TASK DETAILS
In the material below, find each line that contains the word "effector" and copy it.

----- COLLECTED MATERIAL

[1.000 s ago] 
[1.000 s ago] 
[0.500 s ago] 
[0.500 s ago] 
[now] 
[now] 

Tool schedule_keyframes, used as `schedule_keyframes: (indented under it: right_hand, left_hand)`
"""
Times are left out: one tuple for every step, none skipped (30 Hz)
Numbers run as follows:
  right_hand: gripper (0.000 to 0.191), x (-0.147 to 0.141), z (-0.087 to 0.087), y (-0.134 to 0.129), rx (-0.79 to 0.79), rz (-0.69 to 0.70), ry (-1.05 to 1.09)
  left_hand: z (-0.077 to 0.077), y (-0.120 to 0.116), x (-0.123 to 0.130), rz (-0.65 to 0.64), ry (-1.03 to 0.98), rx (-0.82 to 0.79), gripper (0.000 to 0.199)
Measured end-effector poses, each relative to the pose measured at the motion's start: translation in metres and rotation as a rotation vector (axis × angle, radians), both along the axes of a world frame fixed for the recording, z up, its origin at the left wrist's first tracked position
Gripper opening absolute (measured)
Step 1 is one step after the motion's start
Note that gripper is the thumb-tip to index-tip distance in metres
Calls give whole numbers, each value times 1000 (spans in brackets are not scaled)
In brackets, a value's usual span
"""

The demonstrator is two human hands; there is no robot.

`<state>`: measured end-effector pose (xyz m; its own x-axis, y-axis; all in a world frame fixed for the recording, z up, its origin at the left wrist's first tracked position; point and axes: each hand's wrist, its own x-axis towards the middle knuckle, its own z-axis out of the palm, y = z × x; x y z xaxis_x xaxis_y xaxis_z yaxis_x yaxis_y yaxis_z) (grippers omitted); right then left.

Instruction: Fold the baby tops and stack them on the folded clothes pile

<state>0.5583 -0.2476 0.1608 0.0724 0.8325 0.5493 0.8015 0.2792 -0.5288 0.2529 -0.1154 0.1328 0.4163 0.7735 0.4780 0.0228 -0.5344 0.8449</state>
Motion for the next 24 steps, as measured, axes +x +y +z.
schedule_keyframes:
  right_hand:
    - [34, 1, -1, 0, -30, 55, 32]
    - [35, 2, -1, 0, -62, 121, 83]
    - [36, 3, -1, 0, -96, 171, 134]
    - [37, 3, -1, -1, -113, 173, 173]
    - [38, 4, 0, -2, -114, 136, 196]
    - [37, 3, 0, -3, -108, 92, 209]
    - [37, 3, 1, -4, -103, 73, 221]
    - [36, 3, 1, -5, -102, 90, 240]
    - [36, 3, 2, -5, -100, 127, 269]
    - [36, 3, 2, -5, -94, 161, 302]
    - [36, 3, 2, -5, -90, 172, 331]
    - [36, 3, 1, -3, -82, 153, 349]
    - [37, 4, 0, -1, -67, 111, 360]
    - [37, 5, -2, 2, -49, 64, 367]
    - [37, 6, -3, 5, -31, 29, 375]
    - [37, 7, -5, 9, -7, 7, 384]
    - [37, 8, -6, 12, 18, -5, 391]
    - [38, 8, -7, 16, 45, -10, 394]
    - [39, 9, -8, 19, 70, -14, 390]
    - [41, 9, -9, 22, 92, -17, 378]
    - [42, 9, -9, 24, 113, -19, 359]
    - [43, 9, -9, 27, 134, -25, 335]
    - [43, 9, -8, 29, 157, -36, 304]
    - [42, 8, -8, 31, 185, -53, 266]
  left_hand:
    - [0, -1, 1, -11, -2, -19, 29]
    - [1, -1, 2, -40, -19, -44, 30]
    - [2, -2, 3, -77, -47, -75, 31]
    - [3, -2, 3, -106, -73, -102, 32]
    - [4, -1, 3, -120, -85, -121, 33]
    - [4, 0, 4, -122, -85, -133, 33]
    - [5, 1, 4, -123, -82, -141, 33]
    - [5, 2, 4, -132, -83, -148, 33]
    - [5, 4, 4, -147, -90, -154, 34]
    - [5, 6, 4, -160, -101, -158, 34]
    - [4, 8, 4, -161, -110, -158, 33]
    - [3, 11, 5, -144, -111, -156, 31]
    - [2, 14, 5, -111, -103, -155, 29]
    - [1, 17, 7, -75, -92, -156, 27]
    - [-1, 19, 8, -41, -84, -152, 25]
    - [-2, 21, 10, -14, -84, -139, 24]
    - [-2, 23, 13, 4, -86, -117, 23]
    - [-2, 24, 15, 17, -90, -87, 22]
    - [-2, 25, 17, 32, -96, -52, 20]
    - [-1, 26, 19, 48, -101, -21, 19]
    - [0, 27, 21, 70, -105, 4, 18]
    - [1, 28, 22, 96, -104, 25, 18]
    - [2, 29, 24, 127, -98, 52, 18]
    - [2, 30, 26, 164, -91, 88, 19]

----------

RESULT OF THE EXERCISE
Measured end-effector poses, each relative to the pose measured at the motion's start: translation in metres and rotation as a rotation vector (axis × angle, radians), both along the axes of a world frame fixed for the recording, z up, its origin at the left wrist's first tracked position
`<state>`: measured end-effector pose (xyz m; its own x-axis, y-axis; all in a world frame fixed for the recording, z up, its origin at the left wrist's first tracked position; point and axes: each hand's wrist, its own x-axis towards the middle knuckle, its own z-axis out of the palm, y = z × x; x y z xaxis_x xaxis_y xaxis_z yaxis_x yaxis_y yaxis_z) (grippers omitted); right then left.

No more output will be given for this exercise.